Coroutine
A coroutine is a programming concept referring to a function or routine that can pause its execution and yield control back to the caller, and later be resumed from where it left off. Unlike traditional subroutines or functions that run from start to finish, coroutines have multiple entry and exit points, enabling cooperative multitasking or asynchronous processing. Coroutines can be implemented using a variety of techiniques, each offering different levels of control, complexity, and performance.
Coroutines can suspend execution (yield) at certain points and resume from there later. They rely on the program's flow or a scheduler to determine when to yield or resume, instead of being preemptively managed by the operating system like threads. When a coroutine is paused, its state (e.g. variables, execution context) is saved, so it can pick up exactly where it left off. Coroutines are more lightweight than threads or processes because they don't require the overhead of system-managed context switching.
Coroutines are widely used in scenarios that require efficient handling of asynchronous or I/O bounded tasks. They allow for non-blocking operations and offer lightweight multitasking.
Stackful vs. Stackless
Stackful coroutines
Stackful coroutines are more similar to traditional threads. Each coroutine has its own separate stack. When a stackful coroutine is paused (typically via yield), the entire state of the coroutine, including the call stack, is saved. This allows the coroutine to resume exactly where it left off with its local state preserved. It can handle deep recursion and more complex function calls and each coroutine is isolated.
Languages like Lua and C++ (with libraries like Boost.coroutine) use stackful coroutines.
Stackless coroutines
Stackless coroutines, unlike stackful ones, do not have their own call stack. Instead, they rely on a shared execution context, saving only minimal state information—such as variables and the program’s execution position—when yielding. This makes them lightweight, using minimal memory, which is ideal for handling many concurrent tasks efficiently. Because there’s no need to save and restore a full call stack, context switching is faster, and stackless coroutines are easier to implement and manage. However, they are more limited in the types of tasks they can handle, as deep recursion or complex function calls may not be feasible, and they must avoid patterns that depend on a deep call stack, such as recursive calls.

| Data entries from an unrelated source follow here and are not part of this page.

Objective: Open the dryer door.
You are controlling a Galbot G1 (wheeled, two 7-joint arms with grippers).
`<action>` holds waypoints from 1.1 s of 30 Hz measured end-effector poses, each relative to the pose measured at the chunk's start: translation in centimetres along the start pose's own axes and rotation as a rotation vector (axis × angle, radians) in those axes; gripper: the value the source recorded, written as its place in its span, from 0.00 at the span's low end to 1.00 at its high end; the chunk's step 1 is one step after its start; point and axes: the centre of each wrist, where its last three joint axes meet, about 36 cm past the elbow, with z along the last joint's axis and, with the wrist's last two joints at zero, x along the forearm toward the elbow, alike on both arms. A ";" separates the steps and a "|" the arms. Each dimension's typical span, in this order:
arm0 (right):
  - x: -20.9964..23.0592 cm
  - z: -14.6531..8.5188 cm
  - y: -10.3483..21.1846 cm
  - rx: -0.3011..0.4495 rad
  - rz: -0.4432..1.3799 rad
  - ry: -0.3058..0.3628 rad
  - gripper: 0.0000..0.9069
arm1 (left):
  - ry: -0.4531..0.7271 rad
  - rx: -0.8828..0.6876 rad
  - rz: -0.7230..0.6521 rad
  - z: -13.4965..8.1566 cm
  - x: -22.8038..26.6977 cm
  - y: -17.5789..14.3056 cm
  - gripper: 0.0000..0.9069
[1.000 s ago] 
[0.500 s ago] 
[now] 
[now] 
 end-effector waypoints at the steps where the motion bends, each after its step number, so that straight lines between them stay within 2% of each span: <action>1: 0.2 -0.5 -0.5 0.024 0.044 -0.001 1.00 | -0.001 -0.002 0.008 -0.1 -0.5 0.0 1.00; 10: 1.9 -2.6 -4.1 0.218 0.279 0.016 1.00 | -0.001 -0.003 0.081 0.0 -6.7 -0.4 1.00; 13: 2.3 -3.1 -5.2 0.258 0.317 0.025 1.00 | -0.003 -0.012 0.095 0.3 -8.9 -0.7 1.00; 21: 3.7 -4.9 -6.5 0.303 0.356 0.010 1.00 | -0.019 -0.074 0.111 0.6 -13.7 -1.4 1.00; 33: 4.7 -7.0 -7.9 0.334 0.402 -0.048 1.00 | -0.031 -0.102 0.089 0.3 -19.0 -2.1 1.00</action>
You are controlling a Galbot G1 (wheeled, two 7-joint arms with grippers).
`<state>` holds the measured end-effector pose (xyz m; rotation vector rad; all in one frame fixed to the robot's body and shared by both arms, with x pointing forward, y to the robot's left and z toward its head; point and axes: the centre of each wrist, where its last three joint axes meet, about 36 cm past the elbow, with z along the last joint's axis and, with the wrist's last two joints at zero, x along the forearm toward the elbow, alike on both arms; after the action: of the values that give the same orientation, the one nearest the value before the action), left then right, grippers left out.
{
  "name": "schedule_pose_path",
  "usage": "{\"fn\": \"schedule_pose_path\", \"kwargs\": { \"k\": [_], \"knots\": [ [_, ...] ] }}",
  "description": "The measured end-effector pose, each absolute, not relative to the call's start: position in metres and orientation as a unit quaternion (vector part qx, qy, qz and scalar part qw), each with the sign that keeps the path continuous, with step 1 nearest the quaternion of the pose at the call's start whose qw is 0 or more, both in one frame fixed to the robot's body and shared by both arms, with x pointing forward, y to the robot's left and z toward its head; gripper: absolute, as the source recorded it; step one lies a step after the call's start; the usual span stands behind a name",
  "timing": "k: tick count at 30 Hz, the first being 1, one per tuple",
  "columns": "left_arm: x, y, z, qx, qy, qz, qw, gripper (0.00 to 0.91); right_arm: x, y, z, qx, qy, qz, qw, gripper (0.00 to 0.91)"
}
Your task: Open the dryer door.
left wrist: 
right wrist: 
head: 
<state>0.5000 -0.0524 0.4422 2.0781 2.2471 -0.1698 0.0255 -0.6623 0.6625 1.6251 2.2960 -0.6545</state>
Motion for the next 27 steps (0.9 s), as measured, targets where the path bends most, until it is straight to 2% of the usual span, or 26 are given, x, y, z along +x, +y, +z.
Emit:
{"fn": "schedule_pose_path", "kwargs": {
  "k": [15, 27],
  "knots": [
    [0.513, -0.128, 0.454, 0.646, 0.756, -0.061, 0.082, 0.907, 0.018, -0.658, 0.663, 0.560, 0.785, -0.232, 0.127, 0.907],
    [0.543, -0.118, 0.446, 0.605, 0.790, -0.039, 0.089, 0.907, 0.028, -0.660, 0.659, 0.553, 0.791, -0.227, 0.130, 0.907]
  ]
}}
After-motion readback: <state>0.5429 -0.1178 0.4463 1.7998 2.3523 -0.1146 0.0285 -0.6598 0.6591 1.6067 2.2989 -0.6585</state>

Languages like Python and JavaScript use stackless coroutines.
Implementations
Coroutines can be implemented in various ways, ranging from low-level approaches like
setjmp
/longjmp
and ucontext
in C, which save and restore execution state for
context switching, to more modern, high-level approaches like async
/await
in
languages like Python and JavaScript, which manage suspension and resumption
automatically via event loops. Low-level techniques, including assembly and
manual stack management, offer fine control but are complex and error-prone, while
green threads and coroutine libraries provide lightweight, cooperative
multitasking with simpler management. OS-level threads offer scalability but at
the cost of higher overhead. Each method balances control, complexity, performance,
and portability differently, with higher-level solutions generally being easier to
use and maintain.
setjmp / longjmp
While setjmp
/ longjmp
can be used to simulate coroutines in C or C++, they come
with many challenges, such as portability issues, complex state management, stack
corruption, and lack of proper resource management.
#include <setjmp.h>
#include <stdio.h>
// define a global jmp_buf variable to store the execution context
jmp_buf buf;
void function() {
printf("calling setjmp\n");
// saves the current execution context the first call returns 0
int res = setjmp(buf);
printf("setjmp res: %d\n", res);
if (res != 0) {
printf("done\n");
return;
}
// calling longjmp to jump back to the setjmp point with a non-zero return value
printf("calling longjmp\n");
longjmp(buf, 1);
}
int main() {
function();
return 0;
}
ucontext
ucontext
in C provides functions to get and set execution contexts and control the
flow of execution, similar to setjmp
, longjmp
but with more control over the
state including registers and stack.
#include <stdlib.h>
#include <stddef.h>
#include <stdio.h>
#include <ucontext.h>
#define STACK_SIZE 2048
ucontext_t main_ctx;
ucontext_t ctx[3];
void func1() {
printf("func1 first\n");
// saves the current context into the first argument
// and switches to the context provided as the second argument (main context)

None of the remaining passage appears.